Ist Magie also tatsächlich etwas Besonderes? Und sollte sich daher von den anderen Fertigkeiten, die Chars so meistern können unterscheiden? Ich denke, NEIN, weil es einerseits OK ist, wenn Chars Macht besitzen, welche sie dazu nötigt, genau darüber nachzudenken, wie sie diese einsetzen wollen und andererseits manche Settings eben auch danach verlangen. Ich denke aber auch JA, weil die Konsequenzen des Einsatzes von Magie eben – je nach Regelwerk – eher mit unbedacht eingesetzter Kernenergie vergleichbar sind, als mit zu stark getunten Autos; wobei trotzdem beides tödlich enden kann. Wie so oft gilt, dass die Dosis macht, dass ein Ding ein Gift ist, oder eben nicht. Ein inflationäres Um-sich-werfen mit Power ist sicher der falsche Weg. Wenn ein Setting magiereich ist, bedeutet das noch lange nicht, dass jeder (auch nicht jeder Char) welche haben muss. Zudem bleibt immer noch die Frage, was ich überhaupt als Magie definiere. Denn über das klassische Sprüche-Klopfen als allein selig machende Praxis sind wir ja wohl hoffentlich hinaus, oder?

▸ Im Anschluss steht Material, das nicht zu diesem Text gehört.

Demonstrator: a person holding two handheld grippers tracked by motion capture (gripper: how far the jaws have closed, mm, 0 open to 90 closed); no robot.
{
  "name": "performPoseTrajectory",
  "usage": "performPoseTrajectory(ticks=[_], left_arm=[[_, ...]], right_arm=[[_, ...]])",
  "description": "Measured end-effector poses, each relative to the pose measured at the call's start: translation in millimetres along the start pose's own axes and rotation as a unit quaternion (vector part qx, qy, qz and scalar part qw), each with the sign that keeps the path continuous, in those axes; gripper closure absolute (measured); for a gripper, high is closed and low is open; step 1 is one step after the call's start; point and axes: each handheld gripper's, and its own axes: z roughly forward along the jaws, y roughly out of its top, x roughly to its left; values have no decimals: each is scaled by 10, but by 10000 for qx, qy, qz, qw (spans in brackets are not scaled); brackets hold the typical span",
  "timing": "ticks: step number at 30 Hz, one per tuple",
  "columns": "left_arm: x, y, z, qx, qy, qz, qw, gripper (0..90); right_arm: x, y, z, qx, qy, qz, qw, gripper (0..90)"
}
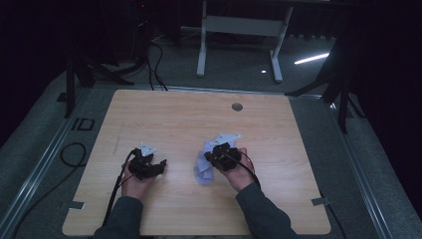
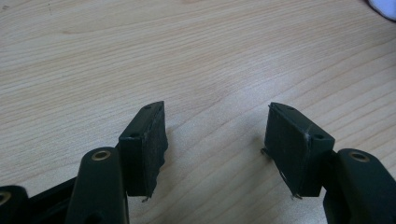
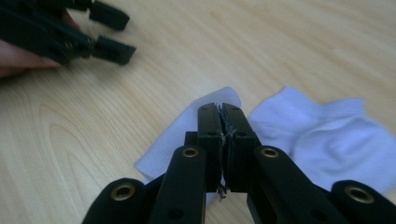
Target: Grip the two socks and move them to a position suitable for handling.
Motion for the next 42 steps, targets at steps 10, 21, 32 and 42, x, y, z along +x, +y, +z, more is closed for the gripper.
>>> performPoseTrajectory(ticks=[10,21,32,42], left_arm=[[-3,-1,-3,8,-8,7,10000,385],[-1,-3,-2,1,-9,17,10000,385],[-2,-4,-4,8,-19,31,10000,385],[-2,-4,-4,8,-22,36,10000,385]], right_arm=[[-280,-285,-314,184,-187,217,9994,862],[-495,-744,-349,668,-248,434,9965,831],[-561,-810,-404,681,-804,314,9939,588],[-254,-781,-315,574,-347,-9,9978,529]])
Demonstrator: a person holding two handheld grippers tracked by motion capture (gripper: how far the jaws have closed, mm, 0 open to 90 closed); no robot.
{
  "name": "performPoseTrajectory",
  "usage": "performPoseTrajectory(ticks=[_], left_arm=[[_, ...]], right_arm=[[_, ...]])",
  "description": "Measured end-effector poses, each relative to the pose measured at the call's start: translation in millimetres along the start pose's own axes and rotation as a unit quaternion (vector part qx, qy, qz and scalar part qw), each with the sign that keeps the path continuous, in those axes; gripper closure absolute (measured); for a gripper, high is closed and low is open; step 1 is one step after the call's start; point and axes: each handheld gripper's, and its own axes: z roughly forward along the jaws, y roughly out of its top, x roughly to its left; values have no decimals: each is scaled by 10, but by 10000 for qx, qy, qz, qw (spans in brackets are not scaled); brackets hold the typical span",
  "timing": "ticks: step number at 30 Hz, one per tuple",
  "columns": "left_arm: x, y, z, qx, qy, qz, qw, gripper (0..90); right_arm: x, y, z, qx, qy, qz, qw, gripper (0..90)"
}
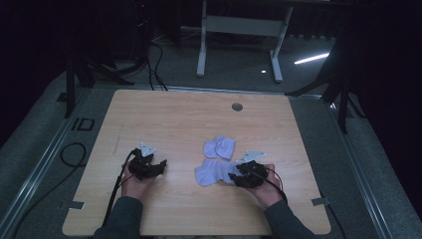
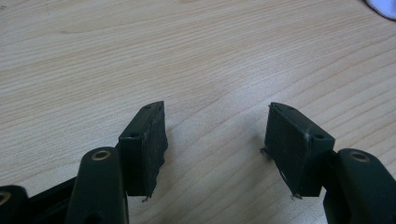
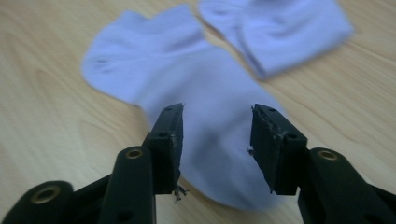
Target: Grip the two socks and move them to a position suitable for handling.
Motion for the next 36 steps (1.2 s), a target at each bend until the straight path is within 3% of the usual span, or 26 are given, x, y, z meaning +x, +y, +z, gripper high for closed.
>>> performPoseTrajectory(ticks=[4,7,12,22,27,31,34,36], left_arm=[[-1,0,-2,9,-9,9,10000,383],[-2,-1,-4,15,-23,26,10000,383],[-4,-2,-3,3,-30,26,10000,383],[-3,-6,-2,-16,-41,34,10000,379],[0,-10,-2,-29,-56,47,10000,378],[-1,-12,-3,-30,-56,54,10000,378],[-4,-10,-1,-33,-54,47,10000,377],[-6,-7,2,-36,-64,50,10000,375]], right_arm=[[87,45,150,197,33,-172,9997,520],[53,29,283,418,42,-155,9990,497],[50,5,300,405,113,-131,9990,466],[265,61,373,295,200,-81,9993,411],[345,110,384,398,364,-143,9984,387],[303,206,327,246,402,-93,9988,390],[178,405,225,1,243,-9,9997,459],[80,533,216,-18,113,37,9999,530]])
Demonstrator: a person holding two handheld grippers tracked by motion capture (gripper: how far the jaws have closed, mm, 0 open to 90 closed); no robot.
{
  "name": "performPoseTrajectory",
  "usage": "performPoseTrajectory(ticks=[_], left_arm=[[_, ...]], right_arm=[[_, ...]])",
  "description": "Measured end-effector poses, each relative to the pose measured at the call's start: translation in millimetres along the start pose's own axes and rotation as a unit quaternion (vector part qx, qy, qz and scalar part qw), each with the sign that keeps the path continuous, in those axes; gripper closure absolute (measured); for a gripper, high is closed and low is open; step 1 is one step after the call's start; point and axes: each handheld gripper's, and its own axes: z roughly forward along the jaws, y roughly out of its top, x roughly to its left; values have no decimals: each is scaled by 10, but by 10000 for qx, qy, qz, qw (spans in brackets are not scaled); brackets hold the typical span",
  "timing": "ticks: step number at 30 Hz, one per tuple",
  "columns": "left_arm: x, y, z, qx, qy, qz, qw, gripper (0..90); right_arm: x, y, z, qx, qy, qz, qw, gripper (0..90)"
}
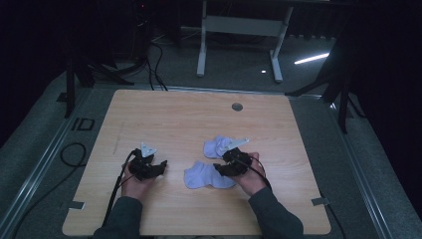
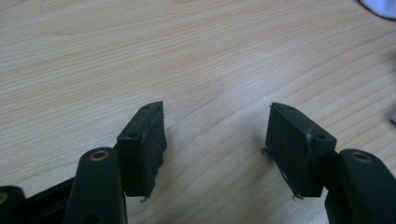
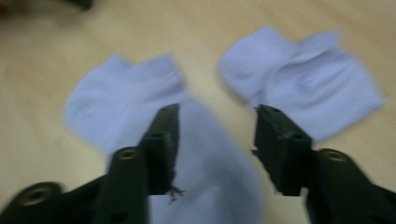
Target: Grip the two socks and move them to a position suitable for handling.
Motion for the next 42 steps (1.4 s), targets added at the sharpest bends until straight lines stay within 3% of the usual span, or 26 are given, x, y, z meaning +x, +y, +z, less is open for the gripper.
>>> performPoseTrajectory(ticks=[6,8,10,14,19,23,25,26,27,30,35,42], left_arm=[[1,-1,3,-9,-15,31,10000,374],[1,-1,3,-9,-15,31,10000,374],[-2,-3,1,-8,-29,27,10000,374],[1,-4,2,-18,-42,39,10000,374],[1,-4,2,-16,-44,39,10000,374],[2,-4,2,-17,-44,42,10000,374],[2,-4,2,-19,-49,45,10000,373],[2,-4,2,-19,-49,45,10000,373],[2,-4,3,-22,-52,46,10000,372],[2,-5,3,-22,-52,47,10000,372],[2,-5,3,-21,-52,46,10000,372],[1,-5,3,-20,-51,44,10000,371]], right_arm=[[-215,242,142,53,-336,125,9993,525],[-234,266,167,83,-363,156,9992,525],[-351,367,293,185,-377,383,9984,479],[-478,461,404,212,-339,763,9963,470],[-492,507,507,355,-418,807,9952,472],[-530,502,634,577,-518,954,9924,530],[-535,492,659,588,-496,953,9925,607],[-535,492,659,588,-496,953,9925,607],[-542,482,654,553,-455,970,9927,728],[-543,465,627,545,-423,962,9930,848],[-547,430,545,412,-391,949,9939,881],[-596,393,295,113,-353,988,9944,878]])
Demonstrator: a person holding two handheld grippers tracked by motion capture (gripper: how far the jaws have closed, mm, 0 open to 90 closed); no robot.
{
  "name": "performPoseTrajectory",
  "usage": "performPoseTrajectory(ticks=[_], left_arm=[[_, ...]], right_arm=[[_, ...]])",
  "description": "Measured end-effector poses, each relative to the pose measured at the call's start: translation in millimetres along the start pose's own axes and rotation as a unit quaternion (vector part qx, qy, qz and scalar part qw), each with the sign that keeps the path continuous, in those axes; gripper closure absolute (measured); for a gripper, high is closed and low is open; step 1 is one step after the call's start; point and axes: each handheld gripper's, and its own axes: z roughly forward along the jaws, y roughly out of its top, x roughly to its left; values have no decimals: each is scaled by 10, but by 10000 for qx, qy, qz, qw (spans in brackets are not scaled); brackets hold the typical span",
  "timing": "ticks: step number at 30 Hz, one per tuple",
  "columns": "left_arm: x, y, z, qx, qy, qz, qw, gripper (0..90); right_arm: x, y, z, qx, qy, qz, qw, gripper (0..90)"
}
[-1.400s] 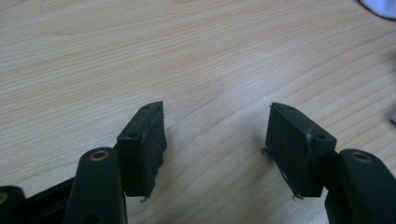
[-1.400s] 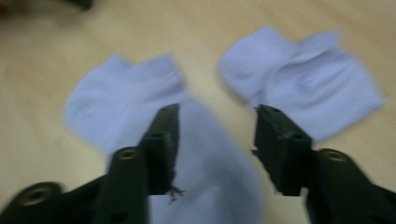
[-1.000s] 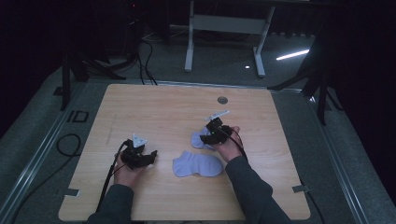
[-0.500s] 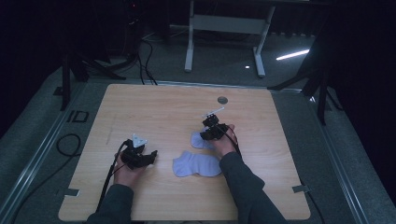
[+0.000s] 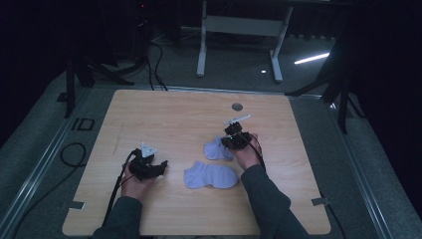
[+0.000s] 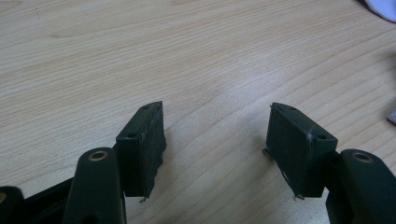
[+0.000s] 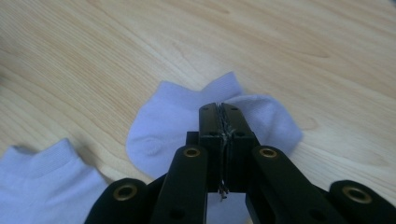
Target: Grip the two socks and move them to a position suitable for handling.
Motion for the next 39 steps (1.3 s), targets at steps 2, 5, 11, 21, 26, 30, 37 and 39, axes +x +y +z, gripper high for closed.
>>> performPoseTrajectory(ticks=[2,5,11,21,26,30,37,39], left_arm=[[0,0,0,0,0,2,10000,371],[0,0,0,-1,0,1,10000,371],[-2,0,2,-4,-3,0,10000,370],[-6,0,5,-14,-12,4,10000,368],[-8,1,6,-14,-12,7,10000,368],[-8,0,7,-21,-15,15,10000,367],[-10,1,10,-27,-17,18,10000,366],[-12,1,11,-31,-15,17,10000,366]], right_arm=[[-34,-11,-75,-53,15,31,10000,874],[-94,-49,-179,-114,-11,32,9999,867],[-215,-174,-300,-115,-100,61,9999,847],[-507,-457,-339,108,-301,346,9989,837],[-599,-581,-346,188,-365,420,9983,832],[-651,-645,-346,248,-400,442,9979,826],[-727,-738,-340,472,-526,362,9968,815],[-741,-762,-333,520,-552,326,9966,815]])
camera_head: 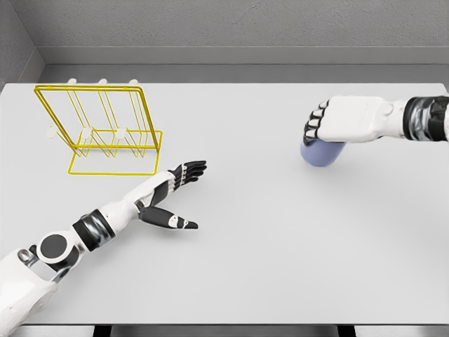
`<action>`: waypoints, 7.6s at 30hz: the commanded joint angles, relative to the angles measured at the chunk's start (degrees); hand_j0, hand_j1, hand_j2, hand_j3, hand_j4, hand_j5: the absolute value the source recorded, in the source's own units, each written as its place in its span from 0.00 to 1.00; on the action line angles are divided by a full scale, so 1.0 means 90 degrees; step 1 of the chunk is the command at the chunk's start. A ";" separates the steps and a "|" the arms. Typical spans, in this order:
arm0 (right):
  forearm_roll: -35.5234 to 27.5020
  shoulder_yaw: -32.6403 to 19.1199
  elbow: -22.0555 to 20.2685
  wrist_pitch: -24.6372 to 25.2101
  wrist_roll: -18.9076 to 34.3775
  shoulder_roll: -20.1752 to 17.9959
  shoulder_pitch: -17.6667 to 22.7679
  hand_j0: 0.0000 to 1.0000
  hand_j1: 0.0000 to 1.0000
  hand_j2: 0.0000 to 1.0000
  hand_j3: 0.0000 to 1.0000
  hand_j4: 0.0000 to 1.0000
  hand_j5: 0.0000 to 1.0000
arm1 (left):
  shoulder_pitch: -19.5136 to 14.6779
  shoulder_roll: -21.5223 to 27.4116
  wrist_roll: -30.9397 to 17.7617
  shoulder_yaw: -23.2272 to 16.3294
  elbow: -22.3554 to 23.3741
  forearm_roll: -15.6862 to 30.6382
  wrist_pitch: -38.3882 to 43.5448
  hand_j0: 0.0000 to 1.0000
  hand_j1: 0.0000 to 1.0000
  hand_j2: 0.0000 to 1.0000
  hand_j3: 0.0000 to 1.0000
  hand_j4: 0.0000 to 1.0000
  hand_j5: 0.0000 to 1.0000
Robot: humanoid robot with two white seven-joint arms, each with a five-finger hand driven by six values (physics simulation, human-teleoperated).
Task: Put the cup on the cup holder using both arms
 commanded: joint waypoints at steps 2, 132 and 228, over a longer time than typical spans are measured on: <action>-0.0016 0.0027 -0.0463 0.0018 -0.0009 -0.0003 0.0010 0.60 0.60 0.60 0.60 0.60 0.60 | -0.0010 0.0004 0.0000 0.0006 -0.0001 0.0020 0.0001 1.00 1.00 1.00 1.00 1.00 1.00; -0.3444 -0.5617 -0.0278 0.0018 -0.0009 0.1442 0.4434 1.00 1.00 1.00 1.00 1.00 1.00 | -0.0020 -0.0953 -0.0029 -0.0092 -0.0186 0.0088 0.0470 0.71 0.71 0.71 0.71 0.71 0.71; -0.3444 -0.5617 -0.0297 0.0018 -0.0009 0.1442 0.4434 1.00 1.00 1.00 1.00 1.00 1.00 | 0.0449 -0.0230 -0.0029 0.2877 -0.1290 0.1641 0.0402 0.69 0.69 0.69 0.69 0.69 0.69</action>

Mein aktuelles Setting Cavai beinhaltet viel und starke Magie. Die Philosophie des einen Funken betrachtet diese und alle Formen mundaner Technologie als gleichwertig; einfach als unterschiedliche Ausdrücke ein und der selben schöpferischen Kraft, welche die Welt und alles in ihr durchdringt. Das bedeutet mitnichten, dass an jeder Straßenecke Magier ihre Dienste anbieten. Man ist der Sache gegenüber nur aufgeschlossener als in manch anderem Setting. Und auch, wenn ein paar Chars über Kräfte verfügen, bedeutet das mitnichten, dass sie einfach so durch die Abenteuer spazieren könnten. Nur Teamwork siegt hier. Was das Flair angeht, so hängt dessen Intensität davon ab, was die Dramaturgie verlangt und wie hoch die Risiken sind. Insgesamt glaube ich, dass es den Spielern bislang magisch genug war. Alles weitere findet sich. Vielleicht diskutiert ja mal jemand mit mir. Ansonsten – always game on!